Artículo de Isidro Toro Pampols
Es común encontrar en los estudios de historia el vocablo partido de ahí que, para precisar su origen, debemos distinguir dos acepciones. Una concepción amplia nos dice que partido es cualquier grupo de personas unidas por un mismo interés y, en tal sentido, el origen de los partidos se remonta a los comienzos de la sociedad políticamente organizada. En Grecia encontramos grupos integrados para obtener fines políticos, mientras en Roma la historia de los hermanos Graco y la guerra civil entre Mario y Sila son ejemplos de este tipo de «partidos».

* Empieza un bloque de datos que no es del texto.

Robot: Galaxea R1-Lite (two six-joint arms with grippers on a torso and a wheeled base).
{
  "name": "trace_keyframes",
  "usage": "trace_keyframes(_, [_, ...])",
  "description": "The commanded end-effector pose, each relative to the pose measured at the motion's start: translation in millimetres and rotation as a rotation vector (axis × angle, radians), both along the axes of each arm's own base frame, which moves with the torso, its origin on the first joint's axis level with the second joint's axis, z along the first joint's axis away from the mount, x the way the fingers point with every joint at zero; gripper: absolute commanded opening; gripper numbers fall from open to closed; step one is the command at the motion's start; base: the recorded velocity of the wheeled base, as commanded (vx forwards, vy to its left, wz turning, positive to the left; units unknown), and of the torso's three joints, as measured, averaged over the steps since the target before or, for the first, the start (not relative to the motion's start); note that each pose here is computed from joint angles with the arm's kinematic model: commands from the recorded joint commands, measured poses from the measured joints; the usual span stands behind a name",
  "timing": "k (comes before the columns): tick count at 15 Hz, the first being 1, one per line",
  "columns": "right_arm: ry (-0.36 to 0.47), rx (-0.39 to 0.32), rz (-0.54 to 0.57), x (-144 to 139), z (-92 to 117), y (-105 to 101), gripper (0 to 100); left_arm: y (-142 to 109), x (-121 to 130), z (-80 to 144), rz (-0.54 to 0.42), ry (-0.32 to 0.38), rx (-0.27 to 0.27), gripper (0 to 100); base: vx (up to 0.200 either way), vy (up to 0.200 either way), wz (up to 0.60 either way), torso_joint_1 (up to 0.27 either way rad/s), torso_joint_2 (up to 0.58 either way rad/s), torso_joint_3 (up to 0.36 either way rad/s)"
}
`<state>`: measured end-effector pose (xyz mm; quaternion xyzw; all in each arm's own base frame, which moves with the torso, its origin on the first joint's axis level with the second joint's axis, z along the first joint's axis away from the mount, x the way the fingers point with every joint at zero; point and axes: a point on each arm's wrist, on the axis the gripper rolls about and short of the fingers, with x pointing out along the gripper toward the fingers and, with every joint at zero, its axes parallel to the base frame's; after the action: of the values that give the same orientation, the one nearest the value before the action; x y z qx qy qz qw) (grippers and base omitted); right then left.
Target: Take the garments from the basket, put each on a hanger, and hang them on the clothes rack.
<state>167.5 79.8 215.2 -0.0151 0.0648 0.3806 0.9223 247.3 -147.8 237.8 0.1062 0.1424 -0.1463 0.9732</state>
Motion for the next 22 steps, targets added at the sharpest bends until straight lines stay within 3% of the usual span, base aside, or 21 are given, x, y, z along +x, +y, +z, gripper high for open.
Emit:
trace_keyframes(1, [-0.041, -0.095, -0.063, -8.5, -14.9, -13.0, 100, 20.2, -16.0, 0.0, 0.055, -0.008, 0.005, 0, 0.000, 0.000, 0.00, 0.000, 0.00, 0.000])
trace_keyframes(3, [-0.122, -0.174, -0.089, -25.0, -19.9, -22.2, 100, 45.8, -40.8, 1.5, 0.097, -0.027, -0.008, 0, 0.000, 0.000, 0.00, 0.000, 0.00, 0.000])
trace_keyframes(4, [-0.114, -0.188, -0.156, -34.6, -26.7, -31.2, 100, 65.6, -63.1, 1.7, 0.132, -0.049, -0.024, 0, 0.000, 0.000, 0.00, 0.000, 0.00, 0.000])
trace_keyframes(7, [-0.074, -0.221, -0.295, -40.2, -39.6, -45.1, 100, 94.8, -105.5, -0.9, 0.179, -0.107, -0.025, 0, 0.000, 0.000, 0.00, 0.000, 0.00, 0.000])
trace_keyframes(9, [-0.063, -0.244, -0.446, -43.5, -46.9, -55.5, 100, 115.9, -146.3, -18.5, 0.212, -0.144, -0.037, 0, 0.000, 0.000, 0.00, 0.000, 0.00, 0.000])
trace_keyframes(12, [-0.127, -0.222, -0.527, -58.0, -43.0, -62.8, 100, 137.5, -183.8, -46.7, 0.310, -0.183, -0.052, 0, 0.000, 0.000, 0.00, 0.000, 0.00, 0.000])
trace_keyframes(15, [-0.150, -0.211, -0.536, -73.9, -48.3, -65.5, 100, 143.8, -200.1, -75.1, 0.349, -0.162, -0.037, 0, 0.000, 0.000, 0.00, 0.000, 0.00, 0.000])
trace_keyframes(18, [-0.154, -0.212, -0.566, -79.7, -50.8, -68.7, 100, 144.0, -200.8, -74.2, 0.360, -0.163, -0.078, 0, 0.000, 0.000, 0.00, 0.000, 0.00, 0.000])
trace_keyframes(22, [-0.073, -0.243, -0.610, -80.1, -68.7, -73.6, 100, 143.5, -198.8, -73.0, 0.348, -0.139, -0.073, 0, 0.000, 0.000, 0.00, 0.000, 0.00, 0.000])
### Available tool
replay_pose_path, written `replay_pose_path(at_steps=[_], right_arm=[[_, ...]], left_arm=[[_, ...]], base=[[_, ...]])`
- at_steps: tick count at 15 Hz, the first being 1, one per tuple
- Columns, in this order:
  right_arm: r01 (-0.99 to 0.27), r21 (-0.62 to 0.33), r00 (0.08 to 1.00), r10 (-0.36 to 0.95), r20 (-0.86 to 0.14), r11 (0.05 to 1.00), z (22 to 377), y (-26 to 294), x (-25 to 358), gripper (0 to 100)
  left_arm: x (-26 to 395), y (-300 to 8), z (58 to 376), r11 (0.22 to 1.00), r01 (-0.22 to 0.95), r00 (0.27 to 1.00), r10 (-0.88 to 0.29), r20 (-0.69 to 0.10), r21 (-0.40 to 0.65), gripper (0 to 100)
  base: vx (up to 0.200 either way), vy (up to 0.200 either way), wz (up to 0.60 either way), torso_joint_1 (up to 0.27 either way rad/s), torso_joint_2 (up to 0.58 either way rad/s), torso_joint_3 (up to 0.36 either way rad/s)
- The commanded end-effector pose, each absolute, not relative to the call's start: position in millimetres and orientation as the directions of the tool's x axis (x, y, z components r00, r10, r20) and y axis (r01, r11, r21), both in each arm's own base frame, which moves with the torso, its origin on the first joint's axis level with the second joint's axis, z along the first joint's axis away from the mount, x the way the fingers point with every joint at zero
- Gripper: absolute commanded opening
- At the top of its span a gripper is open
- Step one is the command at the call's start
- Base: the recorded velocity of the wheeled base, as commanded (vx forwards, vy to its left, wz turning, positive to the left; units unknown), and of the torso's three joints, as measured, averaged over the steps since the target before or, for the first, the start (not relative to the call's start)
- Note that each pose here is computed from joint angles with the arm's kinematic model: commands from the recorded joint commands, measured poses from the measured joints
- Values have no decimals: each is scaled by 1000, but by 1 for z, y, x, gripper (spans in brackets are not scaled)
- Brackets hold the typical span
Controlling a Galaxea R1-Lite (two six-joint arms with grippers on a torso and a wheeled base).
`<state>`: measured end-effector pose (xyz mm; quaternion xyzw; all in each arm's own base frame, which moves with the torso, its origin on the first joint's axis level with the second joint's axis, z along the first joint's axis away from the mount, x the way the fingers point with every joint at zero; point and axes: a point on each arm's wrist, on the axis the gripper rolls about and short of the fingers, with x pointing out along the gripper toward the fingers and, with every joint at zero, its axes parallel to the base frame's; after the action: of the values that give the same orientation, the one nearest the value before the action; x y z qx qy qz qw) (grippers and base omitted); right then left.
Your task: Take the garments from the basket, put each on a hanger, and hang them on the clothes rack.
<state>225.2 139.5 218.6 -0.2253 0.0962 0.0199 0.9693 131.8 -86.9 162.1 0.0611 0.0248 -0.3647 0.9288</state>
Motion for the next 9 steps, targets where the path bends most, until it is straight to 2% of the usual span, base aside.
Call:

De otro lado, si admitimos la expresión partido político en su concepción restringida, que lo define como una agrupación con ánimo de permanencia temporal, que media entre los grupos de la sociedad y el Estado, participa en la lucha por el poder político, en la formación de la voluntad política del pueblo, principalmente a través de los procesos electorales, entonces encontraremos su origen en un pasado más reciente. En esta acepción, por tanto, el origen de los partidos políticos tiene que ver con el perfeccionamiento de los mecanismos de la democracia representativa, principalmente con la legislación parlamentaria o electoral y, en término general, los autores se muestran de acuerdo en el surgimiento de los mismos durante el último tercio del siglo XVIII o en la primera mitad del XIX en Inglaterra y los Estados Unidos de América.